Viran Gyanlal Rajput Vs. State of Maharashtra

[Criminal Appeal Nos. 1558-1559 of 2018 arising out of SLP (Criminal) Nos. 5416-5417/ 2015]

MOHAN M. SHANTANAGOUDAR, J.

1. Leave granted in SLP (Crl.) Nos. 541617/ 2015.

2. The instant appeals have been filed against the final common judgment and order dated 16.02.2015 of the High Court of Bombay in Confirmation Case No. 3 of 2014 with Criminal Appeal No. 760 of 2014 whereby the learned High Court confirmed the death sentence awarded to the appellant herein. By the impugned judgment, the High Court dismissed the aforementioned confirmation case and criminal appeal arising out of the judgment and order of conviction and sentence dated 25.06.2014 of the Additional Sessions Judge, Mangaon, Raigad, in Sessions Case No. 8 of 2013. The Sessions Court had convicted the appellant Viran Gyanlal Rajput for the offences punishable under Sections 302 and 201 of the Indian Penal Code, and under Sections 10 and 4 of the Protection of Children from Sexual Offences Act, 2012 (“POCSO Act”) for the kidnapping, rape and murder of a 13yearold girl, and causing disappearance of evidence.

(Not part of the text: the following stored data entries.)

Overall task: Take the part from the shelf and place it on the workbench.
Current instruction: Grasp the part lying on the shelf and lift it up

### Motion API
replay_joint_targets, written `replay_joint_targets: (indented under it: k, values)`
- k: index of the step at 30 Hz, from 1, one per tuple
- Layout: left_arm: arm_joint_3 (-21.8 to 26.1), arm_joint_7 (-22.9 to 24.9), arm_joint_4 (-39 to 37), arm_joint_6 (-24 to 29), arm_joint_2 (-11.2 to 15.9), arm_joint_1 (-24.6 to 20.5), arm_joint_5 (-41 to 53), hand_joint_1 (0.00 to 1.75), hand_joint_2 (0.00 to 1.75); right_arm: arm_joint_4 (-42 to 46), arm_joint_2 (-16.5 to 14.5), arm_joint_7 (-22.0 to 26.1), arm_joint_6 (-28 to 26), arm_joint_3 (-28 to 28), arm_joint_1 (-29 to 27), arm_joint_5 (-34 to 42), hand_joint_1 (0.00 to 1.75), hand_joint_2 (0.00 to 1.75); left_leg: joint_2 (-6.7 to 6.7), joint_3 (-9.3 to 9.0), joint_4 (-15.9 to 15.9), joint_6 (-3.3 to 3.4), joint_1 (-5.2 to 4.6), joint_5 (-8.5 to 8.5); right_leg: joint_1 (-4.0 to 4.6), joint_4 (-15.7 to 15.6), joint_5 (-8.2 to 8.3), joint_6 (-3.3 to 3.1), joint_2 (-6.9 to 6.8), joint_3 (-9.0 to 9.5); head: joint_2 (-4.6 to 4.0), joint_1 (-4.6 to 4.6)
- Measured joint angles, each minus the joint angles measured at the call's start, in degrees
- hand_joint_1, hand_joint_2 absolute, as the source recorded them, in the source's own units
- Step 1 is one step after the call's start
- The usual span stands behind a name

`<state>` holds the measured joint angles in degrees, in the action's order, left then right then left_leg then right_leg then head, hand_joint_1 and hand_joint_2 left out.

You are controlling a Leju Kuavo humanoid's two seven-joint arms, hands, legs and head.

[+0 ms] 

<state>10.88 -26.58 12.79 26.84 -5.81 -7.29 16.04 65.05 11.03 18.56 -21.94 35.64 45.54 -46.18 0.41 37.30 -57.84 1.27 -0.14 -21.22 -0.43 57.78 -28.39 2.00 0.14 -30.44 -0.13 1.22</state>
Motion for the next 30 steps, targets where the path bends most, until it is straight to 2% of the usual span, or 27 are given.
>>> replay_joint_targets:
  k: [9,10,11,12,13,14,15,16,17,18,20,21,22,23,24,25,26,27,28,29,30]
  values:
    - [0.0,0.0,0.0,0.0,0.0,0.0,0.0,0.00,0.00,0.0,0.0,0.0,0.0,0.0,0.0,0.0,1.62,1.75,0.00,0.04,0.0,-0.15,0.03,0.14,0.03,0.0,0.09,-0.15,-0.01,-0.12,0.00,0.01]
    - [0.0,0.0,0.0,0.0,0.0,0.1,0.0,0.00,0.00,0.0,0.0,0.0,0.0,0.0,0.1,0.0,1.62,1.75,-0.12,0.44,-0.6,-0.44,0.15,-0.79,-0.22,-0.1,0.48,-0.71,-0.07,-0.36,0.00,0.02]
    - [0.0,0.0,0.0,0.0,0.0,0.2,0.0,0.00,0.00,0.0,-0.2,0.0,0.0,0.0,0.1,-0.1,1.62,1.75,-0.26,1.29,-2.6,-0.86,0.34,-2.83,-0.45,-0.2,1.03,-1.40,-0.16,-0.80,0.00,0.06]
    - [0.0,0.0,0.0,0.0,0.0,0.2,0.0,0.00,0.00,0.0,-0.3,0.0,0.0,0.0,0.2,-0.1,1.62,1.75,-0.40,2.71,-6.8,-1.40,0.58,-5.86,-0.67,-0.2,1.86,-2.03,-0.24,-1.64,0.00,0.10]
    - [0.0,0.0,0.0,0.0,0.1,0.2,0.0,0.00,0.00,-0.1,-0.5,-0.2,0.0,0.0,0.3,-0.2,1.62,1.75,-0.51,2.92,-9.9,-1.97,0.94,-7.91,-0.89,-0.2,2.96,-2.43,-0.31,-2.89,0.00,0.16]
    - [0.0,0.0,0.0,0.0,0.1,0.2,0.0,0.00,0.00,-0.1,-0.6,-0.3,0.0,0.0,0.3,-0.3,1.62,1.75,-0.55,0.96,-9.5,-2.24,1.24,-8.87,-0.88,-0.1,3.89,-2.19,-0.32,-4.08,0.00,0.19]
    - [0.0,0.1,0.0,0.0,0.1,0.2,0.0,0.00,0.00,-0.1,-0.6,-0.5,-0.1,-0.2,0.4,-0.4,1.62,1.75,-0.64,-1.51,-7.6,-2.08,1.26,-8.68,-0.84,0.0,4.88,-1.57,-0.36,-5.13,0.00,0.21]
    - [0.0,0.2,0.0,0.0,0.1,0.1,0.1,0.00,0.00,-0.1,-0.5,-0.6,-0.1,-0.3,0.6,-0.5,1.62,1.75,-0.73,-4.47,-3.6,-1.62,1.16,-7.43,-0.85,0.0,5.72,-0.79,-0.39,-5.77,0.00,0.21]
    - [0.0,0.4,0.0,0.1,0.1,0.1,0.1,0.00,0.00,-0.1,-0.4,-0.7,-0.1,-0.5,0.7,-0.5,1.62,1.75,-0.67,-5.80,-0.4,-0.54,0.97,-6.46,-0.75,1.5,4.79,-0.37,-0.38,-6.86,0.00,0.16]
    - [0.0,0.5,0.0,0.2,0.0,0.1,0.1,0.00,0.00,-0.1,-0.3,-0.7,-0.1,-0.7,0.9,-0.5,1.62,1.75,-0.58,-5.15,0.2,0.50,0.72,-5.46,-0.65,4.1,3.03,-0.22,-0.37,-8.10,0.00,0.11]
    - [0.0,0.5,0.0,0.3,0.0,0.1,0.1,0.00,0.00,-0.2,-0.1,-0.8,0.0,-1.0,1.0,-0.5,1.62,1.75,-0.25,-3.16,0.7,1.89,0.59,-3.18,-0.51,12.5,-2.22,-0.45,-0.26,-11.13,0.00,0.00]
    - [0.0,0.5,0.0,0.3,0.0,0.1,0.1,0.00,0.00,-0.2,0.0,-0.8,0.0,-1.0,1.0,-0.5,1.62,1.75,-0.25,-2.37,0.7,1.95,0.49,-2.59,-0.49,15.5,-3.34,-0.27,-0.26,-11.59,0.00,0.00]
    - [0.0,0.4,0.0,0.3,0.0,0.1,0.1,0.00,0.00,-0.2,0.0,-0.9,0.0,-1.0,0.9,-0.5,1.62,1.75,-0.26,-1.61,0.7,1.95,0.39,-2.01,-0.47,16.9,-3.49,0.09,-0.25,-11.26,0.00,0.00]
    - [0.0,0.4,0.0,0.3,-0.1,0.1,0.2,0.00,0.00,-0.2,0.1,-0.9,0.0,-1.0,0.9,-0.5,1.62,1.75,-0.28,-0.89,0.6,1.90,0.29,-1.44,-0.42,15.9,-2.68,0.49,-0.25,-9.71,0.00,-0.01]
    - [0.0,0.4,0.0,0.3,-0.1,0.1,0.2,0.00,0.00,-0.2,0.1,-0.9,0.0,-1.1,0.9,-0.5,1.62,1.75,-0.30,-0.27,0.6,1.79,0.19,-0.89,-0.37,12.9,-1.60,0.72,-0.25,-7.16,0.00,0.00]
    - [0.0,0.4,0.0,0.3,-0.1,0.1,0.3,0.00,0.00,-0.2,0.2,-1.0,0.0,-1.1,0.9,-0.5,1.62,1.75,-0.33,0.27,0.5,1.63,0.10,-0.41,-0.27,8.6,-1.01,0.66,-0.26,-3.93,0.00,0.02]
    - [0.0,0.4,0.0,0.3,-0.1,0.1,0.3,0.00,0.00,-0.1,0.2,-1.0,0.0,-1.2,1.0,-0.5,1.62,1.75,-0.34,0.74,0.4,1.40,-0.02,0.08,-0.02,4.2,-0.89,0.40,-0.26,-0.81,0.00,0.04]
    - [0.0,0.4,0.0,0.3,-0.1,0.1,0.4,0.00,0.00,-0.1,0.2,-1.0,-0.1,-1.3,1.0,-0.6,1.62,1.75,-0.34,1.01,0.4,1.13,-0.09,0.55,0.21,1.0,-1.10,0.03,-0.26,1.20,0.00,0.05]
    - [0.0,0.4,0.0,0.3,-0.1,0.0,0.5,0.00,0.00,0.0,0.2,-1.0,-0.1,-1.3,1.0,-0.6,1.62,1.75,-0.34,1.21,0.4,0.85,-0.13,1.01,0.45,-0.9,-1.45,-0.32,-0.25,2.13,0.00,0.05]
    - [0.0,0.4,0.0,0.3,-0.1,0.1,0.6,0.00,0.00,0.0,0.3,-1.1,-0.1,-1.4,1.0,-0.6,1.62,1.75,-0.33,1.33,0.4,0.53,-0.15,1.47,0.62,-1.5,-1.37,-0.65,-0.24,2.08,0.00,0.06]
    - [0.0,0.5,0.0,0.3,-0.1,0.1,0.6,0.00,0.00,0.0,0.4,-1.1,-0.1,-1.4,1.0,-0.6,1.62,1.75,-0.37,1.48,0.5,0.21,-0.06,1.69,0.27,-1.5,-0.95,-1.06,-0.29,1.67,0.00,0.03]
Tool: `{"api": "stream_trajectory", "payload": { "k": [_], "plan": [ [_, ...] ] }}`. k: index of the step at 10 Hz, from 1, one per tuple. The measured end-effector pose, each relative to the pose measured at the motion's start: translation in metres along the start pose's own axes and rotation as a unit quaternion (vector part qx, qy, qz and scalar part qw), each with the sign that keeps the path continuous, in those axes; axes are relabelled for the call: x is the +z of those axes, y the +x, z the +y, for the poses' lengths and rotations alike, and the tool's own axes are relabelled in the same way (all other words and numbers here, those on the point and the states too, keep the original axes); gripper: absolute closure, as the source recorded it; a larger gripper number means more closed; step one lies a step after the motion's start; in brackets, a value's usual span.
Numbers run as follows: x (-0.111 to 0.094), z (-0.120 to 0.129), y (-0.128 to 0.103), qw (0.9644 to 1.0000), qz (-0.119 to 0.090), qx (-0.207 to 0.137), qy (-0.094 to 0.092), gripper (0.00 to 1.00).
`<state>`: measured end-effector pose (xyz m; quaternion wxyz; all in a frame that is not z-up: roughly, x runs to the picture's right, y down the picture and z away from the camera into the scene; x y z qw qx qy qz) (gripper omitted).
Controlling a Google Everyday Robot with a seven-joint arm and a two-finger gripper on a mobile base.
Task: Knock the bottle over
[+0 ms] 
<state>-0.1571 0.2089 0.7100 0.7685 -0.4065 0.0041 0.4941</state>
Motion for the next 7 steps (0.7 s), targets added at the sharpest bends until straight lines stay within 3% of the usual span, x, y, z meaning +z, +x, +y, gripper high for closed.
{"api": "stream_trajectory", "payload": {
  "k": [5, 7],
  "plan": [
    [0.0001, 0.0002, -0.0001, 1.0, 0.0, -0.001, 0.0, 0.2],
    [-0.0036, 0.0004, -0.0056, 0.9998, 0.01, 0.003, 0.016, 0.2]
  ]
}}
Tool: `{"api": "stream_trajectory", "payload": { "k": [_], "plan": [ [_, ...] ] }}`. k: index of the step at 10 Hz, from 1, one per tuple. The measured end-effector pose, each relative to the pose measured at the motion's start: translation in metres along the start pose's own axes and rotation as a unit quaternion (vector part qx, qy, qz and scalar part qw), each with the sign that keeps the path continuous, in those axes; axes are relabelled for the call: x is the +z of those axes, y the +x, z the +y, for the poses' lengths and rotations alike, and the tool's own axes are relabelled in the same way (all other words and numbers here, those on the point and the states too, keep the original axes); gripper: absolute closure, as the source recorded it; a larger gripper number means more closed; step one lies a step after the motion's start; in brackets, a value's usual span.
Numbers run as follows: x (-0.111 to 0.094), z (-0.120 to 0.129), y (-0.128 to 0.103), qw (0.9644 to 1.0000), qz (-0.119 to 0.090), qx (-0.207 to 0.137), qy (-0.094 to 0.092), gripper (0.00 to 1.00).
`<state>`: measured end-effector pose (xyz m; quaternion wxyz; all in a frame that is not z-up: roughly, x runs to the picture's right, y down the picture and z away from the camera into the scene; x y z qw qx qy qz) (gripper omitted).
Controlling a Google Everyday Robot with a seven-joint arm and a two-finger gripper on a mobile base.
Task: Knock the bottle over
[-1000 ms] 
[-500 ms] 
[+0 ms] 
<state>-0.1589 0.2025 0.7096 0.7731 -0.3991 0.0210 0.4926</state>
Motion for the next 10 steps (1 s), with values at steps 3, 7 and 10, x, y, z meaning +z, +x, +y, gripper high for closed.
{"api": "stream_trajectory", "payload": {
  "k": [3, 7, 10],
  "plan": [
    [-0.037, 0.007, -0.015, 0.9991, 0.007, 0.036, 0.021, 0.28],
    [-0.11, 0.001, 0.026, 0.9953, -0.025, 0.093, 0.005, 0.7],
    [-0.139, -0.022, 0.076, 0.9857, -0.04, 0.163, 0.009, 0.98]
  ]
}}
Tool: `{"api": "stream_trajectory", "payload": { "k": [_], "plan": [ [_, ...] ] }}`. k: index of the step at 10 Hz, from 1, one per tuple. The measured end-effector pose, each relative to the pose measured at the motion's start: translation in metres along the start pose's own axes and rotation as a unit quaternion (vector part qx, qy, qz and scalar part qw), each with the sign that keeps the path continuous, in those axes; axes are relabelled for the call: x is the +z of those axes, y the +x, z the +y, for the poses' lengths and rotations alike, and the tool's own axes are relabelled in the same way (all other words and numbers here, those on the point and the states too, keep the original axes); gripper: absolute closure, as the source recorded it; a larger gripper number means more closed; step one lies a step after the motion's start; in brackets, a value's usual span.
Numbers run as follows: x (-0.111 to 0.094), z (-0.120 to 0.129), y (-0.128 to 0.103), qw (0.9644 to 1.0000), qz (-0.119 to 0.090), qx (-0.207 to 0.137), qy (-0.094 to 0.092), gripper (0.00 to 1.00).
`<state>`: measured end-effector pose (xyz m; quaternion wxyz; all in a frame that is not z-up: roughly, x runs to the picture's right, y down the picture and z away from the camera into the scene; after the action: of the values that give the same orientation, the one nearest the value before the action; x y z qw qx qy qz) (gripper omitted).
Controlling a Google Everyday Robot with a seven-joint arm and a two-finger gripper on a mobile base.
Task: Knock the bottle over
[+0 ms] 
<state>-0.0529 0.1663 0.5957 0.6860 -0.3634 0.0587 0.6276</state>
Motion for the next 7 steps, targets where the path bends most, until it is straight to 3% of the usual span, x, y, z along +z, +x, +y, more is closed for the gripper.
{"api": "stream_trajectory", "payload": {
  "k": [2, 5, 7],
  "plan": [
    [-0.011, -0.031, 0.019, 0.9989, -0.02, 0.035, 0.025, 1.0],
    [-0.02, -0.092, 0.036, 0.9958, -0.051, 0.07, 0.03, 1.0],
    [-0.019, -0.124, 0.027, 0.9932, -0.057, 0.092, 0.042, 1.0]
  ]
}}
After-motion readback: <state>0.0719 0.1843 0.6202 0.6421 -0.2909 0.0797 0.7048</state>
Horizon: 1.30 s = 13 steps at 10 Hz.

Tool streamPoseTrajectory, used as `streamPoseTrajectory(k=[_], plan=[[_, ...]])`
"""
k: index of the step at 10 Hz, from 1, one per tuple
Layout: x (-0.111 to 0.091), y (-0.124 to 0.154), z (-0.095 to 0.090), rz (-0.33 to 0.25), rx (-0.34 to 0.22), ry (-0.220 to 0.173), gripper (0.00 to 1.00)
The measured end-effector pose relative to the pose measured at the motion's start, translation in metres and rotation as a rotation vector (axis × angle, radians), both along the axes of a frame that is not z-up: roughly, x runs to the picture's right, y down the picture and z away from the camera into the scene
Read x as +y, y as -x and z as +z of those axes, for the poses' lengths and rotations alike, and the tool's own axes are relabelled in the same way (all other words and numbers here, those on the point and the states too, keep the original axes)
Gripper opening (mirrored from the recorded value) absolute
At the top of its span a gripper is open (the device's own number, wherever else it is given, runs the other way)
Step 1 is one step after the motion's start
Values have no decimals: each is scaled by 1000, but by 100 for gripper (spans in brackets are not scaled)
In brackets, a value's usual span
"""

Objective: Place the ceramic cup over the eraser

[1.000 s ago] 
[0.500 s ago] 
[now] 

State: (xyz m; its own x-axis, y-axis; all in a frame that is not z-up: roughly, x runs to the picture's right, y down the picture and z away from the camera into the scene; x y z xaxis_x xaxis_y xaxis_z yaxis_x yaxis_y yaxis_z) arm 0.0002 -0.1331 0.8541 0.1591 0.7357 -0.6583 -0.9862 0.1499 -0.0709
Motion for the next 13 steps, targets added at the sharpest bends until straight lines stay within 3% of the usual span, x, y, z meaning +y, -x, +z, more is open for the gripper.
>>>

The appellant was sentenced to death for the offence under S. 302, IPC; R.I. for 10 years and a fine of Rs. 200 (1 year’s R.I. in default) under S. 366, IPC; R.I. for 7 years and a fine of Rs. 200 (1 year’s R.I. in default) under S. 10, POCSO Act; imprisonment for life and a fine of Rs. 500 (2 years’ R.I. in default) under S. 4, POCSO Act; and R.I. for 7 years and a fine of Rs. 200 (1 year’s R.I. in default) under S. 201, IPC. Except for overturning the appellant’s conviction under Section 10, POCSO Act, lacking a specific charge for the same, the judgment and order of conviction and sentence rendered by the Sessions Court was maintained by the High Court.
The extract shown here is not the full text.